*Work instruction*
Your task is to copy each line of the records that includes the string "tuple".

########

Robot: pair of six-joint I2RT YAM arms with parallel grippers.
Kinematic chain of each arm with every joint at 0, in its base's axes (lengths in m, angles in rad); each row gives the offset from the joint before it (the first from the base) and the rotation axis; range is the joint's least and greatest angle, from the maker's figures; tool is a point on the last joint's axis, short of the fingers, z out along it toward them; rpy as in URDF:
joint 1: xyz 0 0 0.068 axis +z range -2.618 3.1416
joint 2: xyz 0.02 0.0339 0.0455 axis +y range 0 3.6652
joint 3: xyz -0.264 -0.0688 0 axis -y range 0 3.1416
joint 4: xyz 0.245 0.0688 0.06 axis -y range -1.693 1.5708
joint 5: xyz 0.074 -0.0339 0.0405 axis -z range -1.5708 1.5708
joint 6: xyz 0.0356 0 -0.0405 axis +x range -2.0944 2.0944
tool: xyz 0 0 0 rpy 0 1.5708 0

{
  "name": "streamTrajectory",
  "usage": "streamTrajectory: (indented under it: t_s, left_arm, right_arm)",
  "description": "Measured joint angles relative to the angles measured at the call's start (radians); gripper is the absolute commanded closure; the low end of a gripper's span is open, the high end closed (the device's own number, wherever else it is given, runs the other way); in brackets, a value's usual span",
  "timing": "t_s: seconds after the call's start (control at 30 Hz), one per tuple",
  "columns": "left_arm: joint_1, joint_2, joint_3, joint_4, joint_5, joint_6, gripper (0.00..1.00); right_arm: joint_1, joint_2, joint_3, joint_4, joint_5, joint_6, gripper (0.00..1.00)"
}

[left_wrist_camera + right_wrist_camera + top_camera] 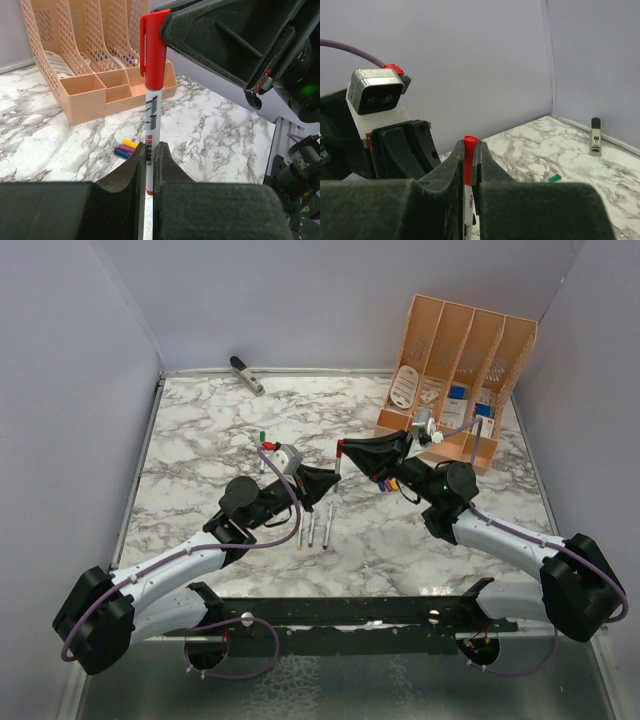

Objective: Insert the pens into the pen caps

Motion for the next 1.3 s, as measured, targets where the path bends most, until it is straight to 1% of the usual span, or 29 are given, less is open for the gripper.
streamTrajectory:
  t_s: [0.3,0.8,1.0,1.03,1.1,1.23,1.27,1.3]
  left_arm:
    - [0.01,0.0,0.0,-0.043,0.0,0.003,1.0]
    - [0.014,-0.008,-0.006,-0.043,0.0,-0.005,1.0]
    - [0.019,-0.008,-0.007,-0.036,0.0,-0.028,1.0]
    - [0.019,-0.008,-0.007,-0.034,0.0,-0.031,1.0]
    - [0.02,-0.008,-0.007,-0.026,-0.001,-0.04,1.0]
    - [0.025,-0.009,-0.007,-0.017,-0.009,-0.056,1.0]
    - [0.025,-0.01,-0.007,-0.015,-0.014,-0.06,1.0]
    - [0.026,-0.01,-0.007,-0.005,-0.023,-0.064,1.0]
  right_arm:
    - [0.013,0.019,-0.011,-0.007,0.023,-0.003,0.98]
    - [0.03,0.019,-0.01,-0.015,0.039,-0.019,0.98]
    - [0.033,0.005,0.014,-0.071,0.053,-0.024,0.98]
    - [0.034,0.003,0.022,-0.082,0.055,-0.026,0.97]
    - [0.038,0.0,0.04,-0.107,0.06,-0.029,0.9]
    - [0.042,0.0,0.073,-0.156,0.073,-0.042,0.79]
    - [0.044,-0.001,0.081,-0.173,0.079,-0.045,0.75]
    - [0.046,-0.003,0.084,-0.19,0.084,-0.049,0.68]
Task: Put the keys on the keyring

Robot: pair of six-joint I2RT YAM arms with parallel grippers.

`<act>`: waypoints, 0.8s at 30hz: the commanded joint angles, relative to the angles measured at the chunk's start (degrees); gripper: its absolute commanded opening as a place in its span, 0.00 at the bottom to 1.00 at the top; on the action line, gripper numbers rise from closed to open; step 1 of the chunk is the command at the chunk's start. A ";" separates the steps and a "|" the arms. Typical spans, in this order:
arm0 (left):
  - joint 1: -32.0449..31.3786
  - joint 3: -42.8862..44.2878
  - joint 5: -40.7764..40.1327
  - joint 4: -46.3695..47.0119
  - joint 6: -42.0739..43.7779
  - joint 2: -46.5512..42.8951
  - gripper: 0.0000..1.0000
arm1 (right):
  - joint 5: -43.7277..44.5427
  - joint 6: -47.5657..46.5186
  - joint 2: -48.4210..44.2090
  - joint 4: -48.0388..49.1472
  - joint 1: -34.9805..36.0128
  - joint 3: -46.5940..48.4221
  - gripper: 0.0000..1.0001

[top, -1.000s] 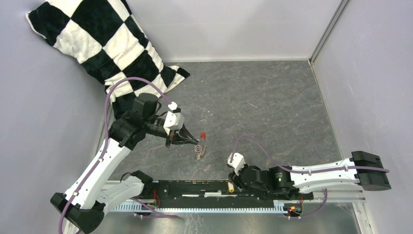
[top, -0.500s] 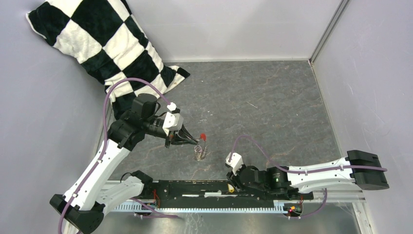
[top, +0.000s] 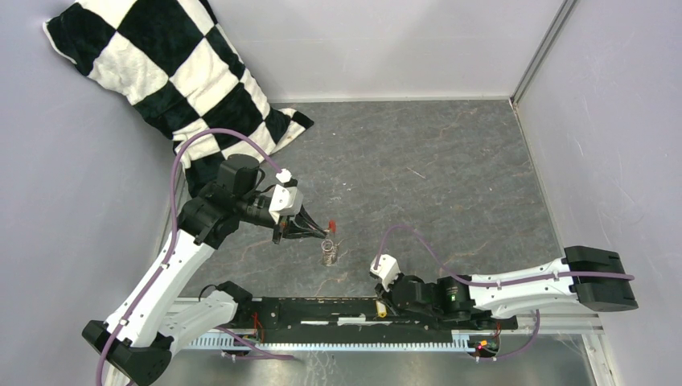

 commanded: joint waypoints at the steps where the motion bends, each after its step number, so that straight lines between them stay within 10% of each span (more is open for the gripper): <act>1: -0.06 1.94 -0.05 0.53 0.97 -0.96 0.02 | 1.83 1.10 -0.19 1.70 0.56 0.33 0.28; 12: -0.06 1.81 -1.29 0.53 0.79 -1.84 0.02 | 5.96 -4.65 -5.91 4.03 0.19 0.75 0.00; 22: -0.06 1.51 -1.29 0.52 1.12 -2.08 0.02 | 0.32 -6.78 -8.73 2.73 -5.74 0.57 0.02; 24: -0.08 1.41 -1.27 0.53 1.15 -2.16 0.02 | -1.88 -3.82 -7.28 -0.13 -5.38 1.05 0.28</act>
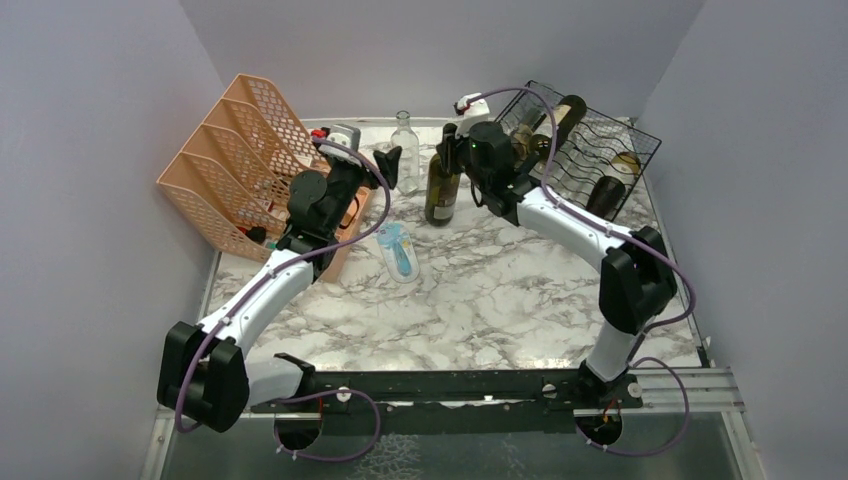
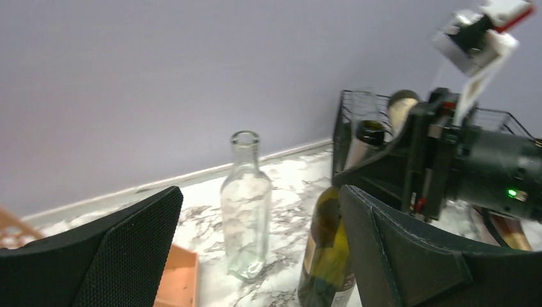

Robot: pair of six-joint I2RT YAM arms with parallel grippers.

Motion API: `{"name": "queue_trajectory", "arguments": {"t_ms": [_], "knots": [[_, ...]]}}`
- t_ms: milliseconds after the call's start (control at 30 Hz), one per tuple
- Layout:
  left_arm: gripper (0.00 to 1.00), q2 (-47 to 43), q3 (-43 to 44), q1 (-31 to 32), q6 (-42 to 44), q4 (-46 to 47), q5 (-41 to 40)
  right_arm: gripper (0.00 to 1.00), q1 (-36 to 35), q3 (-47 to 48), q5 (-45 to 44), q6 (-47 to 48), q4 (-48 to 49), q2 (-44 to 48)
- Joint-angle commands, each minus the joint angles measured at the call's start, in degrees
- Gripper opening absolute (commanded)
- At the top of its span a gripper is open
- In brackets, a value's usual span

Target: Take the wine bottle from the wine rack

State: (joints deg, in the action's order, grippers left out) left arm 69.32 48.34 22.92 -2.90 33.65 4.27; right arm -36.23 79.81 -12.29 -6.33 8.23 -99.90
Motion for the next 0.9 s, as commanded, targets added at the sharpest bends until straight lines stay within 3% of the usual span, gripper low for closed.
{"name": "queue_trajectory", "arguments": {"t_ms": [0,200,767,867], "knots": [[0.99,0.2,0.1,-1.6,-5.7,0.9,-12.6,0.01,2.3,6.0,-2.6,2.0,10.0,-2.0],[0.99,1.7,3.5,-2.4,-7.5,-5.9,-15.2,0.01,3.6,8.1,-0.2,3.1,11.8,-5.0],[0.99,3.5,4.4,-4.9,-8.0,-6.8,0.4,0.02,3.6,15.3,4.4,4.9,11.2,-13.2],[0.99,3.9,4.4,-5.3,-8.4,-6.8,3.6,0.13,3.6,16.1,5.7,4.9,9.2,-13.7]]}}
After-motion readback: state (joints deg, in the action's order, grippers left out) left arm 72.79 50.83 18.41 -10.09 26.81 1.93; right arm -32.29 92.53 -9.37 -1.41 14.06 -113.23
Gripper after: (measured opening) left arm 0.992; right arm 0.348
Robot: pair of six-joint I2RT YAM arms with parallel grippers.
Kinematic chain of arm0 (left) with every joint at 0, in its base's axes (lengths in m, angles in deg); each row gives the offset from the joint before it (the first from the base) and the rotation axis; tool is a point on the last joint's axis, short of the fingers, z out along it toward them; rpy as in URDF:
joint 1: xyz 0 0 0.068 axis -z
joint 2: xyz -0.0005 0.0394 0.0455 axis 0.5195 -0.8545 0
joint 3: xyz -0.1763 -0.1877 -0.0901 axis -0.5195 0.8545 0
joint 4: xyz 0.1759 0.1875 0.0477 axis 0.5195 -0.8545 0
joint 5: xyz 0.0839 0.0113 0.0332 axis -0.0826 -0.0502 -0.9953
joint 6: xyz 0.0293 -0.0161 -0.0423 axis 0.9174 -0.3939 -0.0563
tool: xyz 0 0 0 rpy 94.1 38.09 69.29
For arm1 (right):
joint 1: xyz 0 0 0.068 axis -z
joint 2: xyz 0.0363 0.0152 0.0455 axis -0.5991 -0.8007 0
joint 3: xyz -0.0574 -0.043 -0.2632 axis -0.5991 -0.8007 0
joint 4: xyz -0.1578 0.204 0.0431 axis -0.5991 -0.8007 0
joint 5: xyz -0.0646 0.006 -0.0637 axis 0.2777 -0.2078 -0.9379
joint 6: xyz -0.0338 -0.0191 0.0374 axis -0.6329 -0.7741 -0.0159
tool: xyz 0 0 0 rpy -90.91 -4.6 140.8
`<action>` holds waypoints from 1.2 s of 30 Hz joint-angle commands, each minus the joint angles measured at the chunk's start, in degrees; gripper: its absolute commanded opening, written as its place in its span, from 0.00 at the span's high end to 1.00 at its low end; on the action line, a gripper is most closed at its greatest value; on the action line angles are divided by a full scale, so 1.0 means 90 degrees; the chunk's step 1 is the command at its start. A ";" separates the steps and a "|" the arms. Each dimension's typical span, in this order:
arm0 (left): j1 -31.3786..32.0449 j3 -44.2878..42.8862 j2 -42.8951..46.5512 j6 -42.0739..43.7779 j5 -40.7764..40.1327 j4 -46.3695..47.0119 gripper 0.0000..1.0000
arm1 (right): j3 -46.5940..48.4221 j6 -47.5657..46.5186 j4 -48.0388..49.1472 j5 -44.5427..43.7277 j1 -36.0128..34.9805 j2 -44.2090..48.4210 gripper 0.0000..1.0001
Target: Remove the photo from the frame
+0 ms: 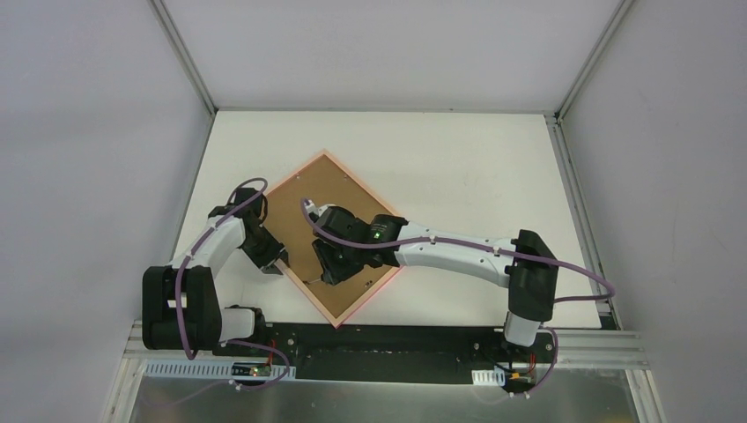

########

*Response to this task*
  "timing": "t_s: seconds after the call's start (control at 30 Hz), one per tuple",
- t_ms: milliseconds after the call's start (control at 30 Hz), one per tuple

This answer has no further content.